Supreme Court Ruling Leaves FOID Defendant in Limbo

Here’s the story. The police showed up at a woman’s house claiming that someone had called in saying she discharged a weapon inside of her home. They found a .22 caliber single-shot Remington rifle on the property and promptly charged her for possessing a weapon without a FOID card. The weapon had not been discharged, and witnesses at the apartment complex said they did not hear a gunshot. It turned out that the call was made by an estranged ex who wanted to engineer a criminal prosecution against the defendant.

The defendant argued that Illinois’ FOID Law was unconstitutional. The circuit court agreed and vacated her prosecution. However, the Supreme Court was asked to rule on the Constitutionality of Illinois’ FOID card law and would not rule that it was unconstitutional. The prosecution may be remanded back to the circuit court leaving the prosecution unclear under the law. Below, we will discuss the law and why it may be unconstitutional.

Is Illinois’ FOID Card Law Constitutional?

Yes, mostly. In order to understand it, you have to understand two different types of possession (which as they say, is 9/10ths of the law). If you want to carry a gun, Illinois law requires that you also have a FOID card on your person at all times (actual possession). In order to be charged with a gun crime, the prosecution need only establish that you are in constructive possession of the weapon (it is accessible to you inside of your home). This would require all gun owners to take their FOID cards into the shower with them or risk facing violations under Illinois’ FOID card act.

In this case, the defendant also argued that the law placed an undue burden on Illinois residents insofar as it made it illegal for a law-abiding citizen with no history of criminal activity or mental health issues to possess a weapon in their own home. It is still illegal to purchase or transport the weapon to your home, but whether or not the law can be enforced within the home is now under consideration by the courts.

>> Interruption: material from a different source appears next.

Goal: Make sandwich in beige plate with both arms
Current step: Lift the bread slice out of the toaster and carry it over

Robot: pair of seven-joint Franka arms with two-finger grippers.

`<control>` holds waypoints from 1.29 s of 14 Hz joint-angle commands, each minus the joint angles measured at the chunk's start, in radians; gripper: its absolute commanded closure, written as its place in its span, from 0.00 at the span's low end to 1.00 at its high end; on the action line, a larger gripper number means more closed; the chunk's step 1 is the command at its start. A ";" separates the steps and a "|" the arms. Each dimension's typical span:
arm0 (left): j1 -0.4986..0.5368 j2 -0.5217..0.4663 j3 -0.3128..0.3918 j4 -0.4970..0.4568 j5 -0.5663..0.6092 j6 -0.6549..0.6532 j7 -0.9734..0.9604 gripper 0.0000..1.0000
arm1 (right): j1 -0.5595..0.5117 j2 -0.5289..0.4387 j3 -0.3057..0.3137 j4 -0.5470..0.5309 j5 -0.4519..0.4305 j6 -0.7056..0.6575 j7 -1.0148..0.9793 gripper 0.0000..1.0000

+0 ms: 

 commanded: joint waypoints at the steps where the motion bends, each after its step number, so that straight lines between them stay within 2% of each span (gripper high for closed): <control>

The biggest issue comes down to enforceability. How do you force a gun owner to have actual possession of a FOID card on their person at all times within their home? In this case, the court ruled that the FOID card requirement was not applicable within a home as it would violate other constitutional protections related to illegal searches. In other words, the law was ill-considered and created a mess. But now there is a defendant who could potentially face criminal charges and lose her eligibility to own a gun. The matter remains unsettled and will require clarification moving forward.